• _Exercise_: Copy down all of the data underneath, exactly as shown.

• _Available data_:
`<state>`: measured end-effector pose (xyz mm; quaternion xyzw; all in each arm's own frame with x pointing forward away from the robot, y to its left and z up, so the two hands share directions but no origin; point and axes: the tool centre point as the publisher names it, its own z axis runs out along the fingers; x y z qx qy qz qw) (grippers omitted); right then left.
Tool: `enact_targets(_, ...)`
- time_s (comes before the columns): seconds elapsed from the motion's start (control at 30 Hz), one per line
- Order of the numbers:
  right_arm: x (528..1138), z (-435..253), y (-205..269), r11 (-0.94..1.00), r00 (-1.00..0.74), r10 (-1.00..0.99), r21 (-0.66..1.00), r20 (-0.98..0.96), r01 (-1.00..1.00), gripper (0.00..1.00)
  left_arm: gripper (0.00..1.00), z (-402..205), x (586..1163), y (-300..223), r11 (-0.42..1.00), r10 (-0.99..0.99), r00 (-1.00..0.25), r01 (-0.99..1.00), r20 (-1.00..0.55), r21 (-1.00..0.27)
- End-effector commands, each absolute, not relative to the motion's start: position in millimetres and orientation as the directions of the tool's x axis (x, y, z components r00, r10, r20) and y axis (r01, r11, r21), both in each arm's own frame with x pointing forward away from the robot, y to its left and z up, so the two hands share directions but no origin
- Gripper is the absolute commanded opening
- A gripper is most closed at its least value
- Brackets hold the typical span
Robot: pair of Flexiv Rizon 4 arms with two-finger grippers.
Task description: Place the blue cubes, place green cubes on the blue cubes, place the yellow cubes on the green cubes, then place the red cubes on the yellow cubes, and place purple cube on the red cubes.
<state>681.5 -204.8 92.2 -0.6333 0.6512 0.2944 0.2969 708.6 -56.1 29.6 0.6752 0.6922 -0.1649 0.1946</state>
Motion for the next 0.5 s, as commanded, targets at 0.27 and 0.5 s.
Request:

• _Reply_:
`<state>`: measured end-effector pose (xyz mm; quaternion xyzw; all in each arm's own frame with x pointing forward away from the robot, y to its left and z up, so the two hands share directions but no origin; point and axes: the tool centre point as the publisher names it, its own z axis runs out along the fingers; x y z qx qy qz qw) (grippers omitted); right then left.
Tool: `enact_targets(_, ...)`
- time_s (comes before the columns): seconds elapsed from the motion's start (control at 30 Hz), one per line
- Order of the numbers:
  right_arm: x (528..1138), z (-435..253), y (-205..269), r11 (-0.94..1.00), r00 (-1.00..0.74), r10 (-1.00..0.99), r21 (-0.66..1.00), r20 (-0.98..0.96), r01 (-1.00..1.00), gripper (0.00..1.00)
  left_arm: gripper (0.00..1.00), z (-402..205), x (586..1163), y (-300..223), r11 (-0.42..1.00), r10 (-0.99..0.99), r00 (-1.00..0.25), r01 (-0.99..1.00), r20 (-1.00..0.55), r21 (-1.00..0.27)
- End-effector commands, each absolute, not relative to the motion's start: position in millimetres and orientation as the directions of the tool's x axis (x, y, z components r00, r10, r20) and y axis (r01, r11, r21), both in each arm's own frame with x pointing forward away from the robot, y to its left and z up, so the two hands share directions but no origin
- Gripper is the absolute commanded opening
- A gripper is most closed at its least value
- Brackets hold the typical span
Robot: pair of Flexiv Rizon 4 arms with two-finger grippers.
Task description: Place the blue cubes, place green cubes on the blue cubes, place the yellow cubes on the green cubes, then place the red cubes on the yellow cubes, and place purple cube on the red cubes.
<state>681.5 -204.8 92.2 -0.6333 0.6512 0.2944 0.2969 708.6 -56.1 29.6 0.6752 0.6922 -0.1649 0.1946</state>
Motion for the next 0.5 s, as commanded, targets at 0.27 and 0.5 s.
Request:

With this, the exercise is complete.